柳若松愣了愣,侧头看了看自己锁骨上的血痕,连忙摇了摇头。
“没事,从傅哥身上蹭上的。”贺棠说。
“队长……这是怎么了?”贺棠闻言松了口气,凑到床边探头看了看傅延,担心地问:“要不要找医生?”
“不用,生命体征都稳定。”柳若松嗓子有点哑,他无力地摇摇头,说道:“明天早上再说吧。”
贺棠见他也一脸疲惫之色,于是没说什么,点了点头,帮着柳若松把傅延安放回了病床上。
“那要不后半夜我替你看着?”贺棠说:“小柳哥,你去歇会吧。”
“不用。”柳若松摇了摇头,冲着贺棠勉强笑了笑:“你还得看着你哥呢,我再守半个晚上,实在不行,等天亮了让邵秋来替我。”
“那行。”贺棠还是有点不放心:“如果有事你就叫我啊,我就在隔壁。”
“知道了。”柳若松说:“快回去吧,晚上冷,加件外套。”
贺棠点了点头,一步三回头地走了。
隔壁病房里,贺枫也被这动静吵醒了,贺棠回去的时候,他已经拧亮了床头灯,自己坐了起来。

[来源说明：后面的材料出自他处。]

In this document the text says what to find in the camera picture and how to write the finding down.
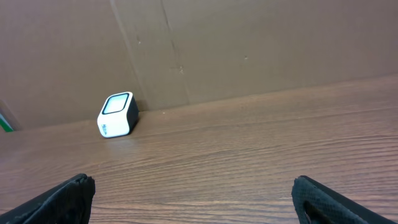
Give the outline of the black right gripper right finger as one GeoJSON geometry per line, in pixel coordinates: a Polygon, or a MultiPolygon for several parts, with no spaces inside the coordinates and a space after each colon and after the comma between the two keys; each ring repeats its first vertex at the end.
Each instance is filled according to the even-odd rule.
{"type": "Polygon", "coordinates": [[[305,175],[291,196],[300,224],[396,224],[305,175]]]}

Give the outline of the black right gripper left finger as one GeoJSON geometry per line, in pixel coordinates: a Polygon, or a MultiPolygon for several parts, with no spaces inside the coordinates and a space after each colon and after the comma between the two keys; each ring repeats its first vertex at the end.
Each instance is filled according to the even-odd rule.
{"type": "Polygon", "coordinates": [[[3,224],[88,224],[95,180],[78,174],[1,215],[3,224]]]}

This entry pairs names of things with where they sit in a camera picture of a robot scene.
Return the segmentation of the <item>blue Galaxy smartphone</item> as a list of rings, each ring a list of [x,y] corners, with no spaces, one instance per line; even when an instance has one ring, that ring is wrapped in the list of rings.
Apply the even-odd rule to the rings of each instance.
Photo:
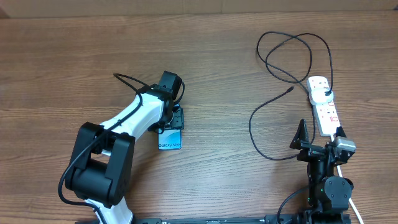
[[[182,132],[179,129],[165,130],[158,135],[159,150],[179,150],[182,148]]]

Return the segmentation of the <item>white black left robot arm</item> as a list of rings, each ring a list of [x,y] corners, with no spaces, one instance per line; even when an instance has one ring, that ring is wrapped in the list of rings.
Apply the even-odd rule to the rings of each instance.
[[[134,101],[115,117],[81,126],[69,165],[58,184],[61,201],[92,208],[95,223],[134,223],[125,194],[135,143],[146,131],[158,135],[160,150],[182,147],[183,80],[165,71],[158,83],[144,83],[134,91]]]

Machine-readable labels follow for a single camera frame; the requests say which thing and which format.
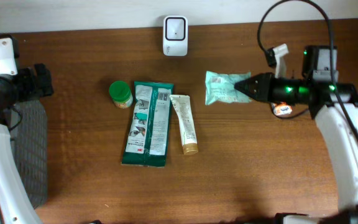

他被培养皿踹裂了三根肋骨,胸口绑着固定带,病号服只随意扣了两个口子,衣襟处露出大片的白色绷带痕迹。
“队长怎么了?”贺枫问。
贺棠坐回病床旁,伸手给他拢了拢衣襟,顺便把隔壁病房的事儿跟贺枫说了。
末了,贺棠咬了咬唇,小声说:“哥,不知道为什么,我总觉得有点怪怪的。”
“嗯?”
“不知道,说不出来。”贺棠撇了撇嘴,说道:“就是一种感觉……?我总觉得小柳哥和队长他们俩之间,好像有一种特殊的秘密气氛。也不是说夫妻之间那种亲密感,而是我总觉得,他们俩好像对很多事都心里有数,有一种没理由的自信。”
“比如呢?”贺枫问。
贺棠想了想,摇了摇头。
“没有比如,我也说不出来具体什么事。”贺棠说:“如果你非要问我,我只能说是气氛,或者感觉之类的。”
“小柳哥就算了,我不了解他。但是队长这个人,又谨慎想得又多,从来也不横冲直撞的。”贺棠说:“他也让我有这种感觉,就很奇怪……哥,我是不是有点疑神疑鬼的?”
贺枫静静地看了她一会儿,没说是也没说不是。
贺棠有一种敏锐的直觉,这种直觉有时候会转化成危机意识,玄得不行。贺枫没有武断地否定她的猜想,只是问道:“你觉得是不好的事吗?”
“那倒没有。”贺棠懒懒地往前一趴,趴在贺枫腿上,扬起脸看着他:“我就是随便一说。”
“那就不用太在意。”贺枫忍不住摸了摸她的脑袋,说道:“小丫头片子,天塌下来也砸不着你,一天到晚想得那么多干什么。”
贺棠没好气地拍了一把他的手背,作势鼓了鼓脸,磨着牙“威胁”道:“我不是小孩儿了,游隼中校,我的服役年限已经算是个老兵了。”
贺枫弹了一下她的脑瓜崩。
“你就是升到少将也没用。”贺枫说:“公是公私是私,只要这个队里还有我,你就永远是个小丫头。”
贺棠撇了撇嘴,捂住脑门,小声哼哼:“那也不能都是你和队长来扛啊,打游戏还有个轮换制呢,都你们往上顶,时间长了磨坏了咋办。”
“那时候就再说退休的事。”贺枫看向雪白的墙壁,幽幽道:“等到真到了那个时候,你们再站出来吧。”
隔壁病房内,柳若松反锁了病房门,然后从应急柜里取出药箱,重新坐回了床边。
他把傅延肩上开裂的伤口重新包扎好,然后拉高被子,静静地坐在床边看着他。
傅延在睡梦中也不大安稳,他眉头紧锁,脸色惨白,身体时不时会病态地痉挛一下,又很快被镇定药物控制住。